# RECORDS SHOWN:
========================================================================
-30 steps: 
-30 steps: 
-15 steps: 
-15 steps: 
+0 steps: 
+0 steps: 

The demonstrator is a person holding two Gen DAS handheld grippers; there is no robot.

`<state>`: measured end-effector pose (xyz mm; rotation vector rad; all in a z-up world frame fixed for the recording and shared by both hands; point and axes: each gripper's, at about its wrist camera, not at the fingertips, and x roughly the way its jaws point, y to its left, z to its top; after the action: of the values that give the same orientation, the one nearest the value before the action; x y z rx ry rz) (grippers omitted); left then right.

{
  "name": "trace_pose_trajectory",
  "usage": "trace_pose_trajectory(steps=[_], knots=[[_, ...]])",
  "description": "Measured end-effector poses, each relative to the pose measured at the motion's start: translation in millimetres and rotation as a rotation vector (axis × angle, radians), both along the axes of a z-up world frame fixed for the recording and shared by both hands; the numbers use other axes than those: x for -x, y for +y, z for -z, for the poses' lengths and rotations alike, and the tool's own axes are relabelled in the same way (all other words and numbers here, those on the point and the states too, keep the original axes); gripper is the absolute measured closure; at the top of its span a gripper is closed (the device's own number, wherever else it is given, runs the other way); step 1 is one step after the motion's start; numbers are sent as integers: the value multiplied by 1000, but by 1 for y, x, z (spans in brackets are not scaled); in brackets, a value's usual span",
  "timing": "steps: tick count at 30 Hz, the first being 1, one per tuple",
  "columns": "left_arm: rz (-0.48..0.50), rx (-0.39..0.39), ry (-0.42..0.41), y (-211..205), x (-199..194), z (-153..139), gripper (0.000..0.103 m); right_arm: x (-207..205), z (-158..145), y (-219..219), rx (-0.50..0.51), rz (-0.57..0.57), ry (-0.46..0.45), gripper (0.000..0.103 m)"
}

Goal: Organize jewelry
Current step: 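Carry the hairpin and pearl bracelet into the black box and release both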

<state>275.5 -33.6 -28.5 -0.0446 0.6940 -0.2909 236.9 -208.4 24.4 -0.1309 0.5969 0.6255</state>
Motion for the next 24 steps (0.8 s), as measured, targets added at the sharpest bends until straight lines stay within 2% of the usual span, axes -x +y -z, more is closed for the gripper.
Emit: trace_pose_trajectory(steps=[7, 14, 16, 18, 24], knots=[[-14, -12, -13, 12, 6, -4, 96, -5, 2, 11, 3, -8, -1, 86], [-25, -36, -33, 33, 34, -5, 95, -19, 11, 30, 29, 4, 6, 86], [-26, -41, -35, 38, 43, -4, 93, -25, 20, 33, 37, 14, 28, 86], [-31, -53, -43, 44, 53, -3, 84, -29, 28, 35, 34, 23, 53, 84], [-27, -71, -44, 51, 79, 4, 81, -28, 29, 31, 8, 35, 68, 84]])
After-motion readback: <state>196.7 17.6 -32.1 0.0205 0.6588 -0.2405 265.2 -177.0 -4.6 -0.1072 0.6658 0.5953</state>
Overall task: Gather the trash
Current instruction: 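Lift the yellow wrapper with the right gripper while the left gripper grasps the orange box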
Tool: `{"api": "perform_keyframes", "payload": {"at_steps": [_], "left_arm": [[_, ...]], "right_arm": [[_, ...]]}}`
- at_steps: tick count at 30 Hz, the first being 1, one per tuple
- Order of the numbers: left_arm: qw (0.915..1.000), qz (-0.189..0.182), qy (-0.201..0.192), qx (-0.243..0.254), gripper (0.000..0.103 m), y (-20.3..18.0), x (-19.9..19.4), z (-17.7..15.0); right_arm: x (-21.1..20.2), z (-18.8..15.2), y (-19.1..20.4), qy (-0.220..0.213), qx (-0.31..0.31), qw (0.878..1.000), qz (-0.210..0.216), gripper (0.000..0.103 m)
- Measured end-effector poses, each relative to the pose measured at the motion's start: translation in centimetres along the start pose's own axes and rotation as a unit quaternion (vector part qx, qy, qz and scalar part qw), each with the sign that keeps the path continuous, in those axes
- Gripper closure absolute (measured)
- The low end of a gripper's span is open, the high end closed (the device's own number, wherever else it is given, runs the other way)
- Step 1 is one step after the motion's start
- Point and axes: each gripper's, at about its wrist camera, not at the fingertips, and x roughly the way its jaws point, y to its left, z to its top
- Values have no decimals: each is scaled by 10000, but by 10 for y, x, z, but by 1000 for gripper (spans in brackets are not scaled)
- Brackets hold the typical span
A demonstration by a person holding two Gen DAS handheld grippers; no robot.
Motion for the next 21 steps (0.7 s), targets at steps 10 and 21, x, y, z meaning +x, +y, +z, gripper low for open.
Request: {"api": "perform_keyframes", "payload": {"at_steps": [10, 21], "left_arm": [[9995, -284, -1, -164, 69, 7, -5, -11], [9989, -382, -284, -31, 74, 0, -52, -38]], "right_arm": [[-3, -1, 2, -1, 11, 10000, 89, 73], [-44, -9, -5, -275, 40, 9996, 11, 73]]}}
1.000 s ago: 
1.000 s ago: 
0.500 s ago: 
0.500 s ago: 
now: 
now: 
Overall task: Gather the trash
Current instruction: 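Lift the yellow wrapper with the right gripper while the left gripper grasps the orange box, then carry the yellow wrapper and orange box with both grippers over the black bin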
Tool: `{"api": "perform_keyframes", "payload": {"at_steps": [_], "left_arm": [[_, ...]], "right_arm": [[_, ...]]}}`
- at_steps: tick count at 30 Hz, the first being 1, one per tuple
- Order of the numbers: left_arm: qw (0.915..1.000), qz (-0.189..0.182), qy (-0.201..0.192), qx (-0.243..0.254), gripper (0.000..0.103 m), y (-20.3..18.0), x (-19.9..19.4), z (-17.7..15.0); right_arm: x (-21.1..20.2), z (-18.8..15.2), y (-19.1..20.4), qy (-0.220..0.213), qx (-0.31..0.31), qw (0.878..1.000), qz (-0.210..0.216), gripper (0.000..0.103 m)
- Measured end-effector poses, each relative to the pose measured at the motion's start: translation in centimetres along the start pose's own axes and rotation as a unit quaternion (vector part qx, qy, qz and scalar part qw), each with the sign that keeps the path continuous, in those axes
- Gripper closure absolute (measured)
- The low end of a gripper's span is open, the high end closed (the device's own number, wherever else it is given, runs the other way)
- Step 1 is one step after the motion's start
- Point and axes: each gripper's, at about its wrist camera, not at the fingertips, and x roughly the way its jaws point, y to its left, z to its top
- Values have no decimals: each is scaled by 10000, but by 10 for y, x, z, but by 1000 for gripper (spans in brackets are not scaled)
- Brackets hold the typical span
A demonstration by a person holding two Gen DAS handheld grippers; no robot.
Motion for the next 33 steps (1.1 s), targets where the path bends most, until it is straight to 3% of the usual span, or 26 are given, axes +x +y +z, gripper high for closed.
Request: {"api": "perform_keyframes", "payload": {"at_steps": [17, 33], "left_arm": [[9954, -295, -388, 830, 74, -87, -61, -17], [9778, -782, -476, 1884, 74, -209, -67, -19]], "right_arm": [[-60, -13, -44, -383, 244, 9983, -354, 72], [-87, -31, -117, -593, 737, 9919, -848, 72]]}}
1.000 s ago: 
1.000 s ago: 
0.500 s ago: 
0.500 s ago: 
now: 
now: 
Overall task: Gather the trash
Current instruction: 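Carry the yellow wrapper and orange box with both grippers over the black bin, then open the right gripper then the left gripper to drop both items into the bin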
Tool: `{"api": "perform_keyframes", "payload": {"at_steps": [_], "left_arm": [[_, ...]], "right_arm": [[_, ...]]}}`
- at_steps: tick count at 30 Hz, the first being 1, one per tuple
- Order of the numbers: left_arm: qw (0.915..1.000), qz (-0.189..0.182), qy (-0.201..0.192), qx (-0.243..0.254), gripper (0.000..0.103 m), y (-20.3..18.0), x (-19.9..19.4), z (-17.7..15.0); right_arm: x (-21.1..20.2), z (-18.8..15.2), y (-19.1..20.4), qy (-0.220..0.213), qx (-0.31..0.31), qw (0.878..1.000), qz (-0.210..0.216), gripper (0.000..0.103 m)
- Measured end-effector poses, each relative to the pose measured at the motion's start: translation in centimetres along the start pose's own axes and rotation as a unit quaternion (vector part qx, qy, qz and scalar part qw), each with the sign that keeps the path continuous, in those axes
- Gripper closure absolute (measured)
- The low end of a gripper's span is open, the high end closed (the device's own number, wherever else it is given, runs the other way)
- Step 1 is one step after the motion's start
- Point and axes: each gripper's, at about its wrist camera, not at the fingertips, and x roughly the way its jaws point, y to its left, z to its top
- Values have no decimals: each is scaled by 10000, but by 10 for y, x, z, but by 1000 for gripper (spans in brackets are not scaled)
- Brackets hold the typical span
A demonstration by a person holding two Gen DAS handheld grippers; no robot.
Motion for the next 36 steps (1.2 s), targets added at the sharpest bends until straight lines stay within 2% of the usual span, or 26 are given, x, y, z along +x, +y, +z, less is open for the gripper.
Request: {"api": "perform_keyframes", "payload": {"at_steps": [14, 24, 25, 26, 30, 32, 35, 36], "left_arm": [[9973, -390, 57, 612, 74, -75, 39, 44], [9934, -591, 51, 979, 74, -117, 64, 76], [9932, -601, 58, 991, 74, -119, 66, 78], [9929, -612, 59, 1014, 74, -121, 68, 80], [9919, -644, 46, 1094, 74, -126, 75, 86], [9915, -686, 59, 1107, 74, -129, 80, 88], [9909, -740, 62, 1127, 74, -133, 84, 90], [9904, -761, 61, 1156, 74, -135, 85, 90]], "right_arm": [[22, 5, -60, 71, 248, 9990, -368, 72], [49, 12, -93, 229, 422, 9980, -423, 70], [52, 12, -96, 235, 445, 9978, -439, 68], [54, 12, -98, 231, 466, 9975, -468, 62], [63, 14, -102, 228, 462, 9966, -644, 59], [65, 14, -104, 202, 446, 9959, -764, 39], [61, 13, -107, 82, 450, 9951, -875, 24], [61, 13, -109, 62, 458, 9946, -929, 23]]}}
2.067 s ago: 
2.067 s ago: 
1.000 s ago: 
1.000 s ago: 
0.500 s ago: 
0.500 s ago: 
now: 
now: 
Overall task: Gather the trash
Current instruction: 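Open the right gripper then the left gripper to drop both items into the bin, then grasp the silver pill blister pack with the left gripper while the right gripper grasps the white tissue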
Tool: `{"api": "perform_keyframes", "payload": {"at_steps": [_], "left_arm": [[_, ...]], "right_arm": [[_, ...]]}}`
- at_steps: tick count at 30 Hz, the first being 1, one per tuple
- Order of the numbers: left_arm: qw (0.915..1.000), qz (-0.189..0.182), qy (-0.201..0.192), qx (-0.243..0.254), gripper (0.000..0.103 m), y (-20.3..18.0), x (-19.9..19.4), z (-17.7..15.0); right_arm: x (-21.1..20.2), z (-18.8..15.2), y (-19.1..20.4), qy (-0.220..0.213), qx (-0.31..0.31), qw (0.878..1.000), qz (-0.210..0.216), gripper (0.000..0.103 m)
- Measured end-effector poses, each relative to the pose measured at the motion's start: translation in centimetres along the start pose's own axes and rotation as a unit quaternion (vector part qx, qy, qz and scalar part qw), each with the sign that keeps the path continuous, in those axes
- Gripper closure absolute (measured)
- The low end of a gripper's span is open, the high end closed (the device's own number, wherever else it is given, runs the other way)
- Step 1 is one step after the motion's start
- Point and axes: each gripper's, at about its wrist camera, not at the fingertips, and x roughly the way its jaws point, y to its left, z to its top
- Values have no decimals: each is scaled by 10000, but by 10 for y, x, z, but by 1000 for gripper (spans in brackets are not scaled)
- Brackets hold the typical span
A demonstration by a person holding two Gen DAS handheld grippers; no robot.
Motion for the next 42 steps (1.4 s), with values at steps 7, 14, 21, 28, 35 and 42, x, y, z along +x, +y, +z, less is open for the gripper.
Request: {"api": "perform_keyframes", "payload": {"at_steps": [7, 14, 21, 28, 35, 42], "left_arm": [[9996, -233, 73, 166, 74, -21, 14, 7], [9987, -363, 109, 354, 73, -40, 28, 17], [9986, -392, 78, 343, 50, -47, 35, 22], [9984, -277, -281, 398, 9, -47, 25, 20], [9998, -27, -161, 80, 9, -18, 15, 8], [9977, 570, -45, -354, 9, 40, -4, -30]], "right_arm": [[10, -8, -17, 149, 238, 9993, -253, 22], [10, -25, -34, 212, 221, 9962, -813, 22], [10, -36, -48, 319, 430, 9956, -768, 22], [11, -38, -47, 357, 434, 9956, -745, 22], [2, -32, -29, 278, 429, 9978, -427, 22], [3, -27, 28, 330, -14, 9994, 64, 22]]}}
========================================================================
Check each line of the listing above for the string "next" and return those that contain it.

Motion for the next 24 steps (0.8 s), as measured, targets added at the sharpest bends until straight lines stay within 2% of the usual span, axes -x +y -z, more is closed for the gripper.
Motion for the next 21 steps (0.7 s), targets at steps 10 and 21, x, y, z meaning +x, +y, +z, gripper low for open.
Motion for the next 33 steps (1.1 s), targets where the path bends most, until it is straight to 3% of the usual span, or 26 are given, axes +x +y +z, gripper high for closed.
Motion for the next 36 steps (1.2 s), targets added at the sharpest bends until straight lines stay within 2% of the usual span, or 26 are given, x, y, z along +x, +y, +z, less is open for the gripper.
Motion for the next 42 steps (1.4 s), with values at steps 7, 14, 21, 28, 35 and 42, x, y, z along +x, +y, +z, less is open for the gripper.

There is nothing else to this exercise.